Com a derrota na I Guerra Mundial, a Alemanha foi forçada a assinar um armistício com as potências vencedoras. Entre os deveres germânicos estava a retirada das tropas do território ucraniano. Sem o apoio externo, Skoropadskyi foi retirado do poder pelas forças nacionalistas da Rada. Em fevereiro de 1919, os bolcheviques retomaram Kiev e mantiveram o poder sobre a cidade, salvo por breves períodos de perda de controle, ora para os poloneses, ora para os mencheviques. O movimento nacionalista ucraniano se deslocou, assim, para a porção mais ocidental do país. Em outubro de 1920, a Polônia assinou armistício com os líderes bolcheviques e dispersou as forças nacionais ucranianas de seu território. A perda do auxílio externo acarretou à Ucrânia o retorno ao completo domínio dos bolcheviques no ano de 1921.

Se a queda do império russo gerou a República Popular da Ucrânia, o fim do império dos Habsburgo possibilitou a criação da República Popular da Ucrânia Ocidental, em novembro de 1918. Esta reclamava os territórios da Galícia, Volyn, Transcarpátia e o que hoje são os territórios poloneses de Peremyshyl, Kholm, Pidlachia e a região de Lemko.
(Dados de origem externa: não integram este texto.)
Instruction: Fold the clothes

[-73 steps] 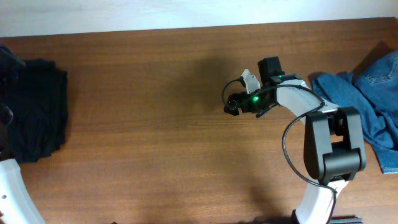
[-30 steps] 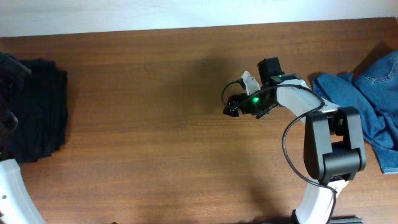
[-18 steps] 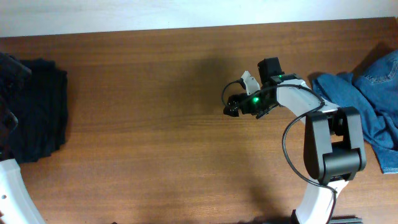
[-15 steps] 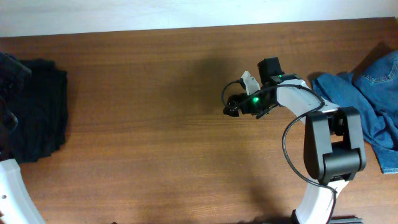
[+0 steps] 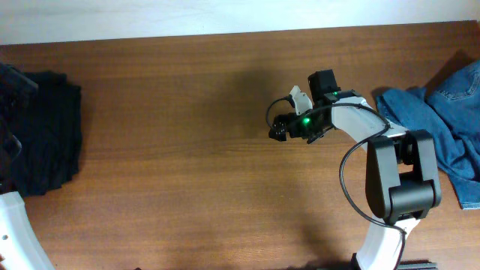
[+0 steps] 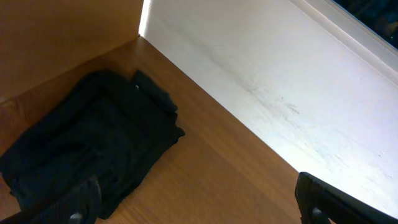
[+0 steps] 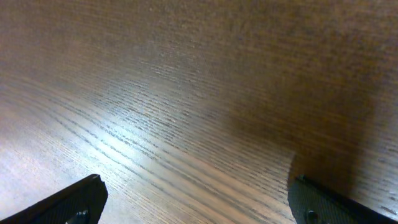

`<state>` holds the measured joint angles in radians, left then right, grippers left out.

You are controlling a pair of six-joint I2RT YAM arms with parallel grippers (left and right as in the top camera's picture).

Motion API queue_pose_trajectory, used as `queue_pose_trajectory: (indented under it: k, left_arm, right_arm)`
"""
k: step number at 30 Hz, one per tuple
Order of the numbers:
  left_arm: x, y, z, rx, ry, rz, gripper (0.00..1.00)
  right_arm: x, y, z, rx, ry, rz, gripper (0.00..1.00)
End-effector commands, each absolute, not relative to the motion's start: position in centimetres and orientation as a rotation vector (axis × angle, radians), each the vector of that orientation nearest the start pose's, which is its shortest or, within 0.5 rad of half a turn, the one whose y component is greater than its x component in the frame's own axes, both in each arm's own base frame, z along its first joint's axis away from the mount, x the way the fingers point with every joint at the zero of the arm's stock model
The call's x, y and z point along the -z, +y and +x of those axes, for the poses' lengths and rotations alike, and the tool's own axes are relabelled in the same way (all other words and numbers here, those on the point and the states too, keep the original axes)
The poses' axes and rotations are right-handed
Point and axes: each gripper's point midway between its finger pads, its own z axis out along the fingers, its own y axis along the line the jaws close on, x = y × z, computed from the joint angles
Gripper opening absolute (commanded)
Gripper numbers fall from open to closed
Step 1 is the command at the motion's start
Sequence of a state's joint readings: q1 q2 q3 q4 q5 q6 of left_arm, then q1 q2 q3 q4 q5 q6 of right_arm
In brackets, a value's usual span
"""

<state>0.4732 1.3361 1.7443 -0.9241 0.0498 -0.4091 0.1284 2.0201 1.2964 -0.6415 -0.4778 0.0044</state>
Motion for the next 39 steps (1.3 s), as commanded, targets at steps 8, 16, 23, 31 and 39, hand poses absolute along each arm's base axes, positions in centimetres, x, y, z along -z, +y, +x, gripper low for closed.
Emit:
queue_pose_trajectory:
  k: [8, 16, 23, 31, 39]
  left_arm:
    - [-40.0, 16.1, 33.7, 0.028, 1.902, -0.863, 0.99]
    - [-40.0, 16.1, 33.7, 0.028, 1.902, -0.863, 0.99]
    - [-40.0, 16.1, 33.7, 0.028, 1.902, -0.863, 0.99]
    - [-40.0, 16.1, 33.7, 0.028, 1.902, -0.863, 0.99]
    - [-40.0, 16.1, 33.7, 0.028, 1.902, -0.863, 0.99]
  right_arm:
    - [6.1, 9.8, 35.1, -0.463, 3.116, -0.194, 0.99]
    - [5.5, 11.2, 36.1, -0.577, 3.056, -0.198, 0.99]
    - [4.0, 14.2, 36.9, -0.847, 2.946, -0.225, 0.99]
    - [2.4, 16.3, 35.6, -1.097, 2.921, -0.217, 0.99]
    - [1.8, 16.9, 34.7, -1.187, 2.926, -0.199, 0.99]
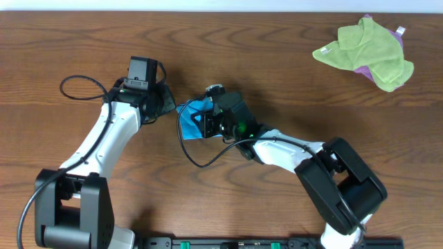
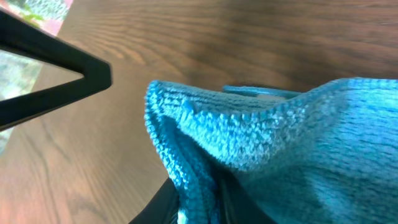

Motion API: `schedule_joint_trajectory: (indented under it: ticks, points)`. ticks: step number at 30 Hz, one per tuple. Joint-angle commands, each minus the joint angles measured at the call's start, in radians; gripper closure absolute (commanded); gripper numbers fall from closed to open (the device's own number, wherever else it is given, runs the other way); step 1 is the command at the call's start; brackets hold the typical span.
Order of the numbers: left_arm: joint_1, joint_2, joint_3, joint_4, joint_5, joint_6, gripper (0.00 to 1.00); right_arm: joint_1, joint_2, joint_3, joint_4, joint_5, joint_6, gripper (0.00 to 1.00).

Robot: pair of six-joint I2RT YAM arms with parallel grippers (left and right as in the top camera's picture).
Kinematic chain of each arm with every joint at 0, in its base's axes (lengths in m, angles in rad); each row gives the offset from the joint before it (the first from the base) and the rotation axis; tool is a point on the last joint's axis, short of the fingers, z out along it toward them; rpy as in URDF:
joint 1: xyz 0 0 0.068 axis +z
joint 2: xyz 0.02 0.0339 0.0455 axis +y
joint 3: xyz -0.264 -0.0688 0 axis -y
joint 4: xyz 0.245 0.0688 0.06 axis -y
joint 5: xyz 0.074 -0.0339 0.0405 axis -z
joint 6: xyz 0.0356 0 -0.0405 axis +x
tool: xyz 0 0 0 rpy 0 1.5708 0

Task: Fold the cloth
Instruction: 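Fold the strip's right end with the right gripper toward the left gripper, then release the cloth with the right gripper and retract it to the right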

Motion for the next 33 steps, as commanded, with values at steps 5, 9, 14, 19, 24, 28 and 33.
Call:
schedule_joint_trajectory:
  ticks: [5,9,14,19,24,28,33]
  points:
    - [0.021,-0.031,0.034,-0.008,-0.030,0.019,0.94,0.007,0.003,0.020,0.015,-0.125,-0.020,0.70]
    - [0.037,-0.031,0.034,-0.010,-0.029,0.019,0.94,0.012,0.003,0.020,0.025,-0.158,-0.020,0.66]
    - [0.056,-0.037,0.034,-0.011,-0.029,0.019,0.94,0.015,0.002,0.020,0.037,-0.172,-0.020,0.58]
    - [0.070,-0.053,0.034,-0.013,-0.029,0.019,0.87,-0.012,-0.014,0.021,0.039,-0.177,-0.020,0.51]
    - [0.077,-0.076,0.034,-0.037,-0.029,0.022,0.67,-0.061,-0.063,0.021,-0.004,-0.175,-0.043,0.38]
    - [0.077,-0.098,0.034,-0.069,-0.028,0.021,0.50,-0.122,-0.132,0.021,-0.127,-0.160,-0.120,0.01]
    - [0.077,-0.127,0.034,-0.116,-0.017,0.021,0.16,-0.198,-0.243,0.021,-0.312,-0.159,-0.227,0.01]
No mesmo período, a Polônia declarou sua independência. Como havia disputa territorial entre poloneses e ucranianos ocidentais, as duas partes entraram em conflito. No mês de janeiro de 1919, as duas repúblicas ucranianas assinaram acordo, o qual foi meramente formal, pois entre ambas havia diferenças políticas e programáticas. Alguns meses depois, em julho de 1919, a Polônia conquistou a República Popular da Ucrânia Ocidental (WILSON, 2002, p. 127).

Muitos dos fatos acontecidos na Ucrânia nos anos que se seguiram à Revolução de 1917 se repetiram em Belarus, mas com intensidade bem menor, dado que o movimento nacionalista bielo-russo era incipiente e débil. Em agosto de 1917 foi estabelecida no Belarus uma Rada bielo-russa, a qual não obteve reconhecimento dos soviéticos, que a derrubaram e constituíram um Conselho de Comissários do Povo. No mês de fevereiro de 1918, o exercito alemão invadiu Belarus, estabelecendo uma Rada sob seu poder. A derrota alemã na I Guerra Mundial forçou a retirada do invasor germânico no final do mesmo ano, oportunidade na qual os bolcheviques retomaram o poder sobre Belarus.

A escolha posta aos bielo-russos era criar uma república ou serem incorporados à Rússia. Em janeiro de 1919 o Partido Comunista decidiu pela gestação da República Socialista Soviética da Bielo-Rússia (CARR, 1977, p. 346), e no mesmo ano as forças polonesas invadiram a nova república, ocupando até mesmo Minsk. O acordo russo-polaco assinado em 1920, estabeleceu que parte do território bielo-russo ficaria em posse da Polônia.

Ainda que a análise das identidades nacionais como elementos de aproximação e de separação entre os Estados observados seja abordada em momento posterior, convém desde logo ressaltar as claras diferenças entre os movimentos nacionalistas ucraniano e bielo-russo. Enquanto na Ucrânia o sentimento de nação já detinha nível razoável de desenvolvimento, “para os russos brancos, observa um historiador recente, ‘a nacionalidade veio como um presente da Revolução Russa que quase não tinham solicitado’”, pois “os operários e camponeses russos brancos sempre se consideraram uma parte do povo trabalhador da Rússia e apenas uma parte insignificante da inteligentsia pequeno- burguesa russo-branca era partidária da independência” (CARR, 1977, p. 347).

No mês de dezembro de 1922 foi criada a União das Repúblicas Socialistas Soviéticas. Já na sua formação, o Estado soviético contava com as três repúblicas eslavas: Rússia, Ucrânia e Bielo-Rússia. A quarta república fundadora era a da Transcaucásia, que englobava as futuras repúblicas da Geórgia, Armênia e Azerbaijão (SEGRILLO, 2000a, p. 347).